_EXERCISE GOAL_. Beginning with the line below that contains "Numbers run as" and ending with the line that contains "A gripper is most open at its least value", copy every line exactly. Copy nothing else.

_DATA_.
..........

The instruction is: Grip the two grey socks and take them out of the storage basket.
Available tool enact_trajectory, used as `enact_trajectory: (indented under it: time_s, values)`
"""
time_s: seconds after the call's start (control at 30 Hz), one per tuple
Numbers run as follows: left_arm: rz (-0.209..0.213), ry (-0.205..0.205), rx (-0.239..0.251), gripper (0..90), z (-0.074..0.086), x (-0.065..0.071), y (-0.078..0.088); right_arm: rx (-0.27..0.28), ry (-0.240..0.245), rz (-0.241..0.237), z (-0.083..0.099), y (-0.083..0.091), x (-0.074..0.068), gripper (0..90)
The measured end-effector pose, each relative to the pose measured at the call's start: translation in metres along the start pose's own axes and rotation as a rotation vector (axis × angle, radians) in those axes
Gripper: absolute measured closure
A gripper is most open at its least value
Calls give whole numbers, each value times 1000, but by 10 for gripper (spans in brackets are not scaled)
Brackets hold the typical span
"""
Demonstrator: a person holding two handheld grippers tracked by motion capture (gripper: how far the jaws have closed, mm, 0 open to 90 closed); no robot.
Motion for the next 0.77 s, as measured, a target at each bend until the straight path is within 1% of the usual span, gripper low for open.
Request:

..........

_RESULT BELOW_.
Numbers run as follows: left_arm: rz (-0.209..0.213), ry (-0.205..0.205), rx (-0.239..0.251), gripper (0..90), z (-0.074..0.086), x (-0.065..0.071), y (-0.078..0.088); right_arm: rx (-0.27..0.28), ry (-0.240..0.245), rz (-0.241..0.237), z (-0.083..0.099), y (-0.083..0.091), x (-0.074..0.068), gripper (0..90)
The measured end-effector pose, each relative to the pose measured at the call's start: translation in metres along the start pose's own axes and rotation as a rotation vector (axis × angle, radians) in those axes
Gripper: absolute measured closure
A gripper is most open at its least value

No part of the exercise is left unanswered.